─── Data shown ───

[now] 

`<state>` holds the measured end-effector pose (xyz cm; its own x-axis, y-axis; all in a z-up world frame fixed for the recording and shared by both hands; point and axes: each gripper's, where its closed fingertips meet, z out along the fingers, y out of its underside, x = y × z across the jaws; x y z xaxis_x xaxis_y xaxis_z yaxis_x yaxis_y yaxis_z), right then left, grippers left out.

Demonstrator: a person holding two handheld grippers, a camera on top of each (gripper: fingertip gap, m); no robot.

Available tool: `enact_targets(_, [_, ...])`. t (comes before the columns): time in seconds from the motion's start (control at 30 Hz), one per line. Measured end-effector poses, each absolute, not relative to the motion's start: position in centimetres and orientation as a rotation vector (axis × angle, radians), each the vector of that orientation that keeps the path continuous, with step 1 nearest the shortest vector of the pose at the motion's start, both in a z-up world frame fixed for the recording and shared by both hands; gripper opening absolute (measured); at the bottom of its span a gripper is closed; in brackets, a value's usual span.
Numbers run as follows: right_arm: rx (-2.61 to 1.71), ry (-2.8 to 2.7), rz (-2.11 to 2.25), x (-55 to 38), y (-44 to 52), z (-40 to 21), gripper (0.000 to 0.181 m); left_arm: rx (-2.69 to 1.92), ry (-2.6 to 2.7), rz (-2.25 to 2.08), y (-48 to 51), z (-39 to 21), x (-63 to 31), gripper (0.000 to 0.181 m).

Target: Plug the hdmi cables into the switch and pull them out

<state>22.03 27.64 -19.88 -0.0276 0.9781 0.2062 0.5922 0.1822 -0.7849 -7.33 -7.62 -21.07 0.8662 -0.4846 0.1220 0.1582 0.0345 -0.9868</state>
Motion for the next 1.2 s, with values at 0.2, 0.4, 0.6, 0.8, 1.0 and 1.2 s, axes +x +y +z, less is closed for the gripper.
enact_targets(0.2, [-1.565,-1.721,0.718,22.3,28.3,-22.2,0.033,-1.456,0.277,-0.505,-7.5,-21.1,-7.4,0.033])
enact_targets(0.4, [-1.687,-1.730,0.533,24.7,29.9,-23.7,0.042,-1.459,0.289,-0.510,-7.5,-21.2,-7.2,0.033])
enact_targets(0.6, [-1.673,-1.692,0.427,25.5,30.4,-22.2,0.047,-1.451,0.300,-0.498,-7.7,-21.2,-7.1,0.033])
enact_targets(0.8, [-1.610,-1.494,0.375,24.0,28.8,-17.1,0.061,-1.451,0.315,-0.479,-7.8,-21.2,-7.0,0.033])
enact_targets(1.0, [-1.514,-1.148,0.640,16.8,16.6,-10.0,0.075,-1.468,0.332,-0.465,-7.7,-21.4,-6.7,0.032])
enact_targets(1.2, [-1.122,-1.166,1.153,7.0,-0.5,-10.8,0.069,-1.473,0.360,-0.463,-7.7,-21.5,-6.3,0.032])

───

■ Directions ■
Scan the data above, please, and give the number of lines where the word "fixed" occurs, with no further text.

■ Output of the task ■
2